Update: At the time this article went to press, it appeared the daily restarts were still in progress (hence the reference to the restarts being Nov 17th-21st). Subsequent to this article appearing, the Lab updated the Grid Status report to indicate the work has actually bee completed, therefore the Lab’s blog post did in fact mark the end of the work.
The week of November 17th – 21st 2014 has been marked with daily periods of region restarts. Notice that these would be going on was first posted via a Grid Status update on Friday, November 14th.
As I noted in the first of my SL project updates for the week, Simon Linden indicated that restarts and the attendant maintenance was hardware-related, requiring servers to be taken down and physically opened-up, although precise details on what was being done was still scant.

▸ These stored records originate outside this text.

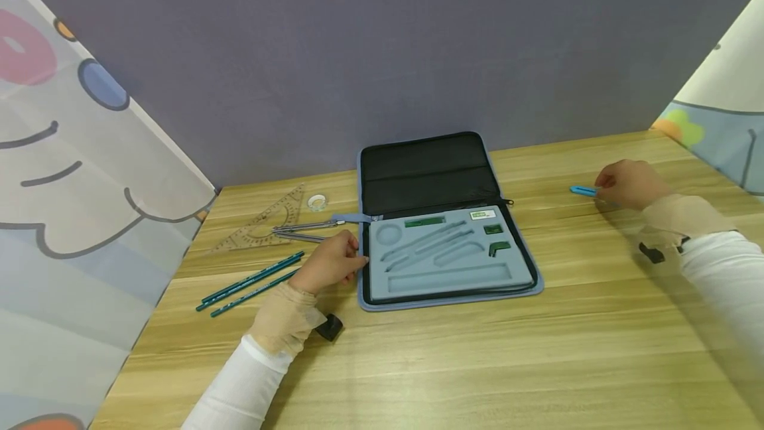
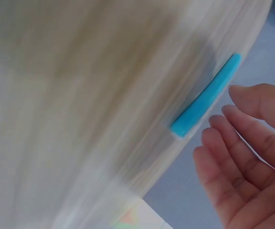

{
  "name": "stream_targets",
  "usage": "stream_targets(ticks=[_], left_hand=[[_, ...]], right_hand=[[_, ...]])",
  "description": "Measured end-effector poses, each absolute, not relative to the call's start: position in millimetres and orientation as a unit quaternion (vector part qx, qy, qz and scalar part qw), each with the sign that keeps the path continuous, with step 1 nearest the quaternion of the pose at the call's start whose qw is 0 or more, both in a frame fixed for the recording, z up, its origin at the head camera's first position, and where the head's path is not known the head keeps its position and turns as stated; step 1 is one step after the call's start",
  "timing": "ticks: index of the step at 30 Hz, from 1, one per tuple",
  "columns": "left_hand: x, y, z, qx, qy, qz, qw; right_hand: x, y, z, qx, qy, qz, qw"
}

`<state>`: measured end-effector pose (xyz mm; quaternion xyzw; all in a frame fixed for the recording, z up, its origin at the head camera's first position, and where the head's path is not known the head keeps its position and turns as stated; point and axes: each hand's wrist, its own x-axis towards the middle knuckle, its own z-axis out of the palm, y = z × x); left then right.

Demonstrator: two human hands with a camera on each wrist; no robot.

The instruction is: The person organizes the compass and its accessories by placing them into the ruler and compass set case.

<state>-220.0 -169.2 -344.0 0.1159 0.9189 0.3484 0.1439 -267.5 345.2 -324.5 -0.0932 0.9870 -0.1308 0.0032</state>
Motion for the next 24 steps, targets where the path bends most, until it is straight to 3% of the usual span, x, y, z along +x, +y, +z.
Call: stream_targets(ticks=[8, 24], left_hand=[[-221.7, -168.4, -345.1, 0.118, 0.921, 0.343, 0.146], [-221.2, -166.4, -344.2, 0.122, 0.921, 0.341, 0.146]], right_hand=[[-270.5, 354.9, -326.8, -0.082, 0.989, -0.115, 0.047], [-262.9, 335.6, -317.4, -0.105, 0.987, -0.116, 0.041]])
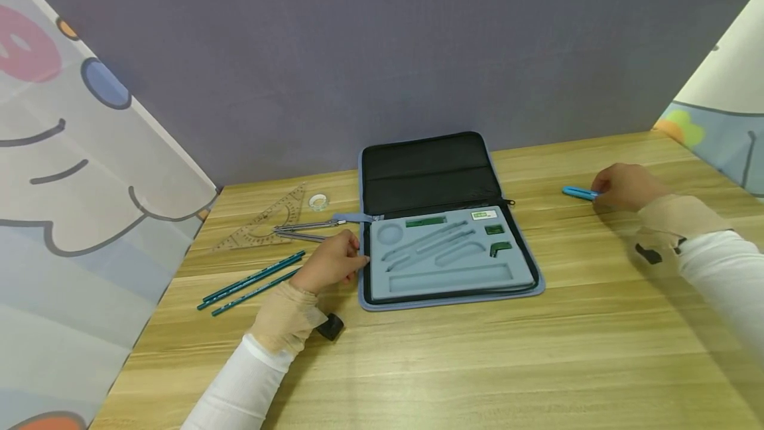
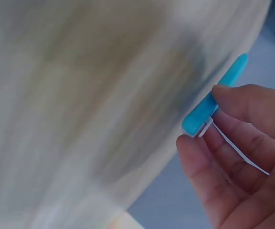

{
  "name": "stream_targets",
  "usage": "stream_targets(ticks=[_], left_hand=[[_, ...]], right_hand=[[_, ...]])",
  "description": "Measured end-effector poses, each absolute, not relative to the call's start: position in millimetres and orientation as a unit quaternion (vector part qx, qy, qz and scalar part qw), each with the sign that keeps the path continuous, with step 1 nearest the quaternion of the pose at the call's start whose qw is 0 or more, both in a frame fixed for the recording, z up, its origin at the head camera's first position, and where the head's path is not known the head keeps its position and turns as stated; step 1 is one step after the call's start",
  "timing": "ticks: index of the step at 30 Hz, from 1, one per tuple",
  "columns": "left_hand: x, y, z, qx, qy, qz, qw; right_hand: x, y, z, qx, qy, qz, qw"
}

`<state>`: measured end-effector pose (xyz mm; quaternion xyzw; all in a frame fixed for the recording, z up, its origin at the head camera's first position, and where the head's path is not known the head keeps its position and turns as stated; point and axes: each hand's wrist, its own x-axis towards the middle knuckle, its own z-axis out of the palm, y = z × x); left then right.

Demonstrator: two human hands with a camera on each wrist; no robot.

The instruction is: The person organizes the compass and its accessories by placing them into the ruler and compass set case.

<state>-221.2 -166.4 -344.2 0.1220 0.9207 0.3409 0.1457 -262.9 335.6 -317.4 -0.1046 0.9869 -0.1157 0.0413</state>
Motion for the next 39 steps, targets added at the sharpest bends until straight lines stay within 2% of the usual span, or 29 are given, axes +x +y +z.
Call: stream_targets(ticks=[14, 25, 39], left_hand=[[-221.4, -165.6, -344.3, 0.113, 0.921, 0.342, 0.149], [-222.2, -166.2, -345.5, 0.117, 0.921, 0.34, 0.149], [-222.5, -166.1, -346.3, 0.11, 0.919, 0.348, 0.147]], right_hand=[[-256.2, 280.3, -308.8, -0.183, 0.973, -0.137, 0.011], [-247.2, 249.6, -304.9, -0.213, 0.965, -0.153, 0.017], [-236.3, 212.3, -305.9, -0.281, 0.947, -0.156, -0.001]])
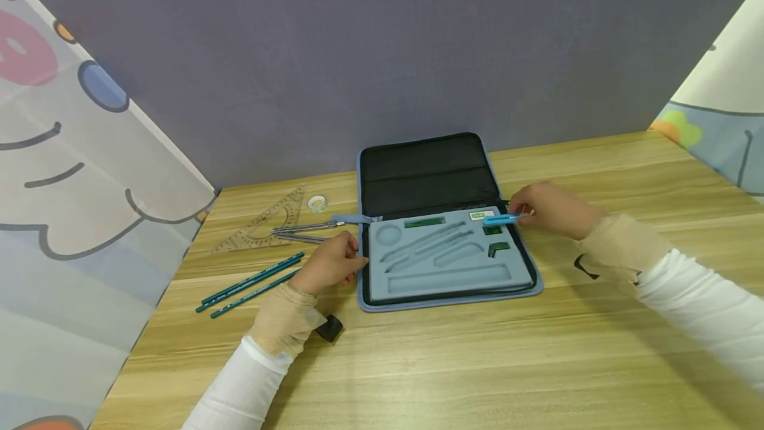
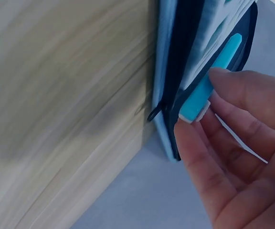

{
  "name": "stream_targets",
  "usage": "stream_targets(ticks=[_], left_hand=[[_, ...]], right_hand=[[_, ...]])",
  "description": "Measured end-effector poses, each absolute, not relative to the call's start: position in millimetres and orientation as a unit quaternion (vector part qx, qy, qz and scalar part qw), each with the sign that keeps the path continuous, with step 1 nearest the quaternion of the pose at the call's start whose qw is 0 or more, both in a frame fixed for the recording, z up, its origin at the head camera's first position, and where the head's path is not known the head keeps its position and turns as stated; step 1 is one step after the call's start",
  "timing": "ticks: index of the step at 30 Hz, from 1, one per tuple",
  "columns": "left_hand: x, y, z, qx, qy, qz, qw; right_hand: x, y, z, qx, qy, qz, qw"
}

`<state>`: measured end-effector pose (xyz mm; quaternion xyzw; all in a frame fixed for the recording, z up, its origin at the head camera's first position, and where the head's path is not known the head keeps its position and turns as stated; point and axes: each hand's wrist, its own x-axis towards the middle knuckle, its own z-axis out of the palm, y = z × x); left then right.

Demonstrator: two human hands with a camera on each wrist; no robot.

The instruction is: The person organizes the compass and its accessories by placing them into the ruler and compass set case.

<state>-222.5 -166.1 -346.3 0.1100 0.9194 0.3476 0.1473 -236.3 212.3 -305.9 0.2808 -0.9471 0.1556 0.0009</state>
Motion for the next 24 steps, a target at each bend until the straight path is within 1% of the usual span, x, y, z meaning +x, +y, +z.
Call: stream_targets(ticks=[12, 24], left_hand=[[-222.1, -166.1, -346.0, 0.108, 0.92, 0.346, 0.149], [-222.7, -165.8, -345.9, 0.111, 0.92, 0.345, 0.149]], right_hand=[[-224.6, 183.2, -308.0, 0.336, -0.929, 0.157, 0.006], [-218.4, 158.4, -310.8, 0.373, -0.913, 0.165, -0.015]])
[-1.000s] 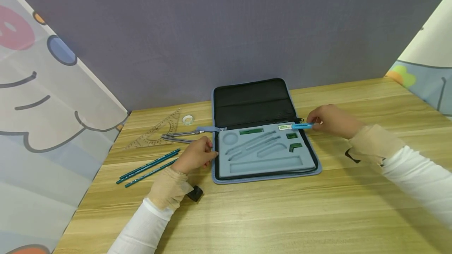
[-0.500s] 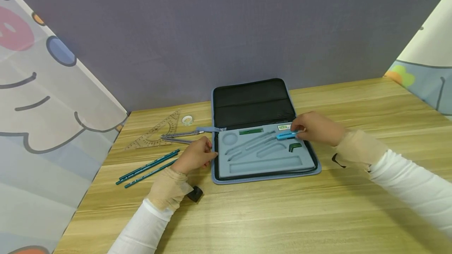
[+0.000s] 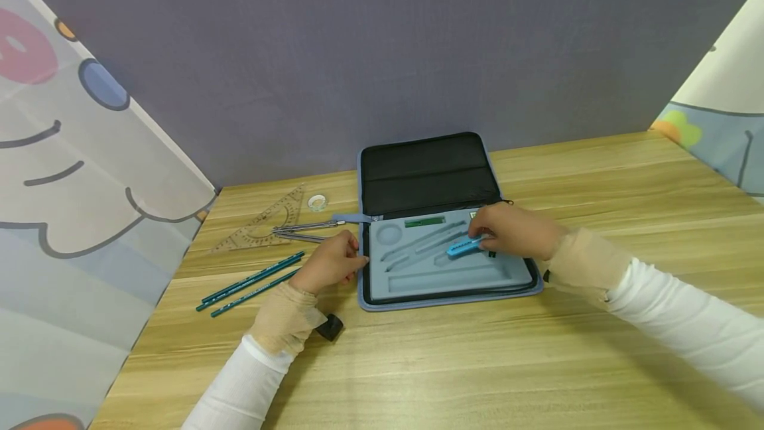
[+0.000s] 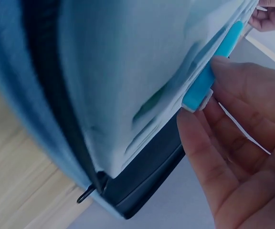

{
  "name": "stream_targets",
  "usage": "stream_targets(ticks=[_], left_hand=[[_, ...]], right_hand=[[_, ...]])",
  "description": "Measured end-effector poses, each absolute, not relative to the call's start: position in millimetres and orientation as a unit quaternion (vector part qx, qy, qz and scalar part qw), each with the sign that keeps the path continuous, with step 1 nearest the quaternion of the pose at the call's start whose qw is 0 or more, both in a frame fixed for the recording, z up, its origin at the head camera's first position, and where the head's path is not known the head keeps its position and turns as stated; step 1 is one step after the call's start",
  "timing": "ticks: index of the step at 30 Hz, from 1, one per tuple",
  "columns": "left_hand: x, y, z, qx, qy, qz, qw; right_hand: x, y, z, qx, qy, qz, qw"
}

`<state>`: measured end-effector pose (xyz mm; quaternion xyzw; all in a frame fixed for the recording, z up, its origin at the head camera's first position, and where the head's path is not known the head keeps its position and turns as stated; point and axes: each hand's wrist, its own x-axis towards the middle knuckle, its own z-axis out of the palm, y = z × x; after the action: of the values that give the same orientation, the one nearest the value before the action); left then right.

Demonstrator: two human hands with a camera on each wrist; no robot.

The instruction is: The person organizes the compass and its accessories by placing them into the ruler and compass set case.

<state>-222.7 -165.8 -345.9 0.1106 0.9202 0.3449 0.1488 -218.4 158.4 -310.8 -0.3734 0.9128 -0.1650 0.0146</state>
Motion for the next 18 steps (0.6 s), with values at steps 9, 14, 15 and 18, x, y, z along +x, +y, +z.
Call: stream_targets(ticks=[9, 14, 15, 18], left_hand=[[-222.0, -166.8, -345.7, 0.105, 0.919, 0.349, 0.153], [-221.6, -166.7, -344.8, 0.107, 0.917, 0.351, 0.154], [-221.7, -166.6, -344.9, 0.106, 0.917, 0.352, 0.154], [-221.7, -166.3, -344.9, 0.105, 0.917, 0.353, 0.155]], right_hand=[[-217.4, 145.4, -313.5, -0.391, 0.904, -0.173, 0.028], [-216.0, 140.8, -313.3, -0.399, 0.9, -0.172, 0.02], [-215.7, 139.9, -313.2, -0.399, 0.901, -0.171, 0.021], [-214.9, 137.4, -312.3, -0.396, 0.902, -0.169, 0.026]])
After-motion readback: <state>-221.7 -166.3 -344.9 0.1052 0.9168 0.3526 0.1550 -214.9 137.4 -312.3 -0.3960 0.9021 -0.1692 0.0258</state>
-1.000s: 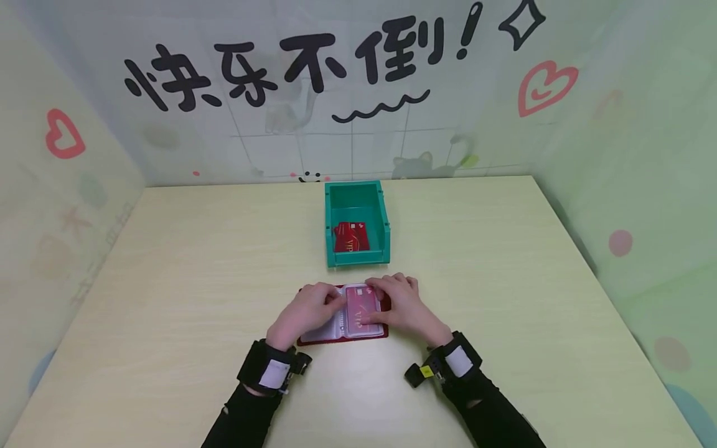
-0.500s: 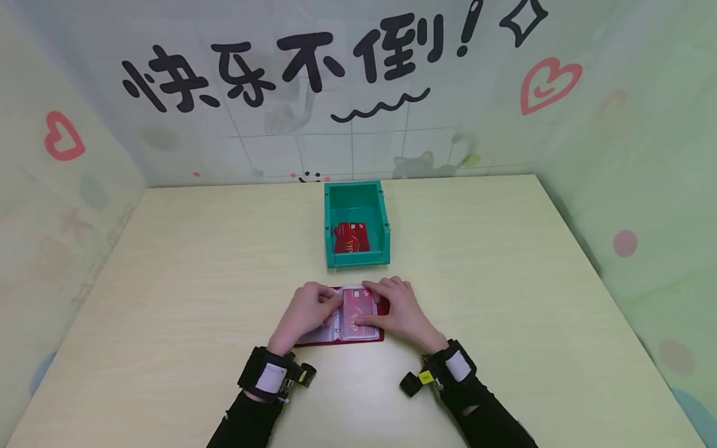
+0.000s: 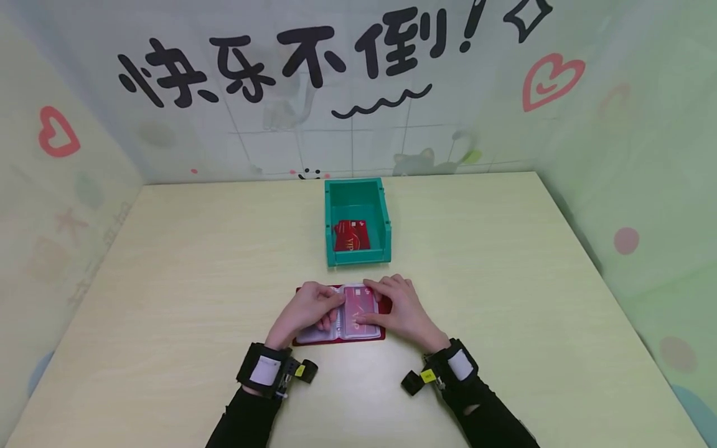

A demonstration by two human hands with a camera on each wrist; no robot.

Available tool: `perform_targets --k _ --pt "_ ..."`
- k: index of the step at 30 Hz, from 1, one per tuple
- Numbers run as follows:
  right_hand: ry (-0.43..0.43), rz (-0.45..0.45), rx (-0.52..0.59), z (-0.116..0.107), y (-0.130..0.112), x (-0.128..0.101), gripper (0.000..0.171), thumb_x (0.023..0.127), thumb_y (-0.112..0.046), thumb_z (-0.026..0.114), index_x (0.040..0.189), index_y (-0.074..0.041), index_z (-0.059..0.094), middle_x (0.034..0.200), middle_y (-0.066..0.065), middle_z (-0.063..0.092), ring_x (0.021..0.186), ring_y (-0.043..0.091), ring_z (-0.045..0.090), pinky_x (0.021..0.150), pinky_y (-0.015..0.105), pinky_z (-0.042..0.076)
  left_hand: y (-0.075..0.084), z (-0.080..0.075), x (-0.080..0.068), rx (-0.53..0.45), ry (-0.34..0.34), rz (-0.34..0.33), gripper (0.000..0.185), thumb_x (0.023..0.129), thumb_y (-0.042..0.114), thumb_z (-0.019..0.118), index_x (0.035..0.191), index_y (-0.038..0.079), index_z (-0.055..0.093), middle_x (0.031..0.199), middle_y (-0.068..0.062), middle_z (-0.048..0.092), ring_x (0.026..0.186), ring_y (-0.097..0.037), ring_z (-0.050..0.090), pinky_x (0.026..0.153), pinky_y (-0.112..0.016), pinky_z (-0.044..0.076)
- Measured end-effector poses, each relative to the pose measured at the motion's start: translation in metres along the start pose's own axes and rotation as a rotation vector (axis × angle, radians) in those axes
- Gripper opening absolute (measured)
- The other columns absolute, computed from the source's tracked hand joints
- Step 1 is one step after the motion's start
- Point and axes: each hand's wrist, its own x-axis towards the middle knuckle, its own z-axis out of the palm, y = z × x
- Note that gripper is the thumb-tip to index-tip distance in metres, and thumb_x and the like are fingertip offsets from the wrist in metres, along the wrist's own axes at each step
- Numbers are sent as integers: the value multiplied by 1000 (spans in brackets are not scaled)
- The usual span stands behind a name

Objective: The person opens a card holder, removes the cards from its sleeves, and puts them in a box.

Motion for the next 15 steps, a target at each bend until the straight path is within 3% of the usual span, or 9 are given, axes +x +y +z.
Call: perform_targets --k 15 --pt "-37 -6 -23 -3 0 -2 70 77 -37 86 138 -13 62 108 5 64 106 19 50 96 44 40 3 2 0 14 -9 -17 22 102 20 60 93 1 65 57 1 55 45 -8 50 48 -19 42"
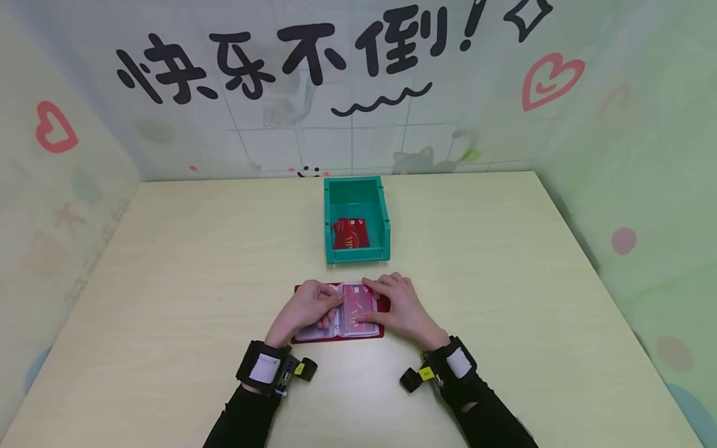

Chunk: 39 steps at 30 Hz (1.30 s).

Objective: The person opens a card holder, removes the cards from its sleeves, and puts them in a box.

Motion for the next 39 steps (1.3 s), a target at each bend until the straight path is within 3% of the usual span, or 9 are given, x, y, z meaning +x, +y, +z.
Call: perform_targets --k 9,16,20,32,39 --pt "-17 -1 -17 -1 -2 0 71 78 -37 85 140 -12 61 109 6 64 108 20 49 98 46 40 -1 0 -1 16 -8 -6 22 102 20 58 91 2 63 58 1 56 46 -9 52 49 -19 44" --pt "-2 0 -33 -1 0 -2 71 78 -39 86 139 -12 61 105 4 64 105 19 48 94 42 38 -2 -1 -2 11 -56 59 24 101 19 59 88 0 64 57 2 55 47 -8 52 49 -19 45" --pt "-1 2 -37 -1 1 -2 72 77 -39 86 139 -13 61 103 4 62 104 19 48 92 41 38 -2 -2 -2 6 -86 64 24 102 17 58 84 1 62 57 3 55 47 -7 53 49 -18 45" --pt "-17 -7 -40 -3 1 1 72 78 -38 85 141 -12 59 112 8 64 110 22 49 99 46 40 0 -5 -2 14 -79 32 23 102 17 57 85 2 60 59 2 55 49 -8 54 52 -18 47" --pt "-31 -3 -38 -1 1 1 73 79 -39 84 142 -13 59 113 8 64 111 23 49 98 46 40 -2 -8 -2 52 -83 54 22 102 16 56 88 -1 61 58 2 58 51 -8 56 54 -20 48"
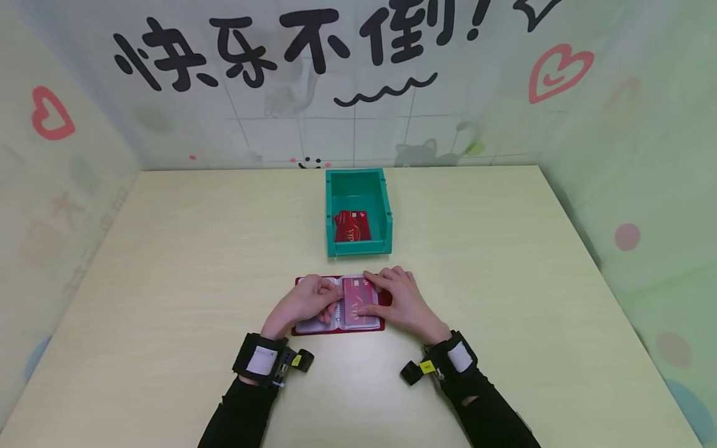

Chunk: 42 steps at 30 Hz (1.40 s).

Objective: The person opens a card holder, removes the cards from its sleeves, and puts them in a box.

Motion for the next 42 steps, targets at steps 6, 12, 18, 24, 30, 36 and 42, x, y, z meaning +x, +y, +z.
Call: perform_targets --k 6,12,18,24,30,36,42 --pt "-6 9 -4 0 -1 0 74 78 -40 85 142 -13 58 115 8 64 112 23 49 98 46 42 -3 -4 0 -15 -15 24 22 102 14 57 96 -5 65 59 2 60 51 -7 59 55 -19 52" --pt "4 10 -6 0 0 -1 74 77 -40 85 141 -13 59 115 8 64 112 23 49 98 45 41 -2 0 1 -11 14 15 25 101 19 61 95 -4 68 60 0 62 50 -8 60 54 -20 53" --pt "5 10 -1 -1 -1 -1 74 77 -40 85 141 -12 59 115 9 65 111 23 50 97 45 41 3 7 1 22 82 -39 23 97 24 68 93 1 66 60 -2 62 49 -11 60 53 -21 52" --pt "-6 11 -6 -1 -2 0 74 78 -39 85 141 -11 59 114 8 64 110 22 49 95 43 40 5 1 -3 4 63 -41 21 98 18 65 97 -3 64 65 -5 66 52 -10 63 55 -22 55" --pt "-4 16 -5 -1 -2 1 75 78 -41 84 142 -12 58 110 6 63 108 20 49 94 42 40 5 -3 -6 -14 57 -28 24 99 18 64 102 -6 63 71 -10 71 54 -9 65 57 -24 57" --pt "5 12 -12 0 0 0 74 79 -41 84 142 -12 58 109 6 63 107 20 49 95 43 40 8 7 -3 79 153 -56 30 93 29 73 91 2 62 65 -7 67 50 -11 64 54 -22 53" --pt "10 0 -10 1 1 1 75 78 -42 84 142 -13 59 111 6 64 107 20 49 95 42 40 6 4 -6 103 169 -70 29 94 27 72 90 2 60 66 -7 69 51 -11 65 55 -24 55"
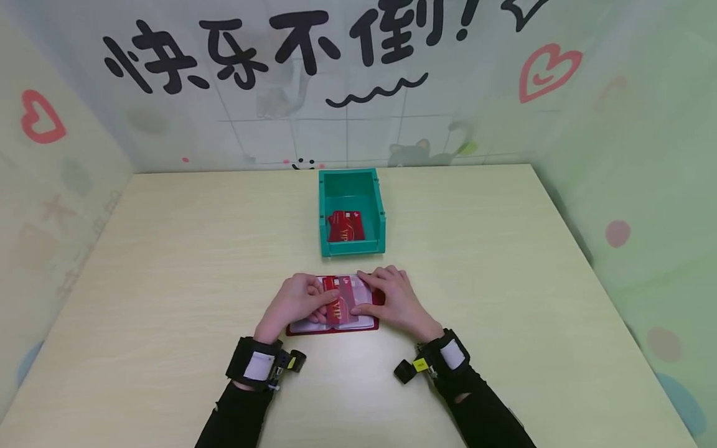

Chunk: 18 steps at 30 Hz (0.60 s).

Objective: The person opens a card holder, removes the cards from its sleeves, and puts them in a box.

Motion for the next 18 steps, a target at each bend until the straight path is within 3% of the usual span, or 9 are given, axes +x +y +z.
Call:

In a blog post published on Thursday, November 20th, the Lab provided a detailed explanation on the reasons for the restarts, which reads in full:
Keeping the systems running the Second Life infrastructure operating smoothly is no mean feat. Our monitoring infrastructure keeps an eye on our machines every second, and a team of people work around the clock to ensure that Second Life runs smoothly. We do our best to replace failing systems pro actively and invisibly to Residents. Unfortunately, sometimes unexpected problems arise.
In late July, a hardware failure took down four of our latest-generation of simulator hosts. Initially, this was attributed to be a random failure, and the machine was sent off to our vendor for repair. In early October, a second failure took down another four machines. Two weeks later, another failure on another four hosts.
Each host lives inside a chassis along with three other hosts. These four hosts all share a common backplane that provides the hosts with power, networking and storage. The failures were traced to an overheating and subsequent failure of a component on these backplanes.
After exhaustive investigation with our vendor, the root cause of the failures turned out to be a hardware defect in a backplane component. We arranged an on-site visit by our vendor to locate, identify, and replace the affected backplanes. Members of our operations team have been working this week with our vendor in our data centre to inspect every potentially affected system and replace the defective component to prevent any more failures.
The region restarts that some of you have experienced this week were an unfortunate side-effect of this critical maintenance work. We have done our best to keep these restarts to a minimum as we understand just how disruptive a region restart can be. The affected machines have been repaired, and returned to service and we are confident that no more failures of this type will occur in the future. Thank you all for your patience and understanding as we have proceeded through the extended maintenance window this week.
Once again, it’s good to see that Landon Linden and his team are keeping the channels of communication open, and working to keep users appraised of what’s happening whenever and wherever is necessary / they can.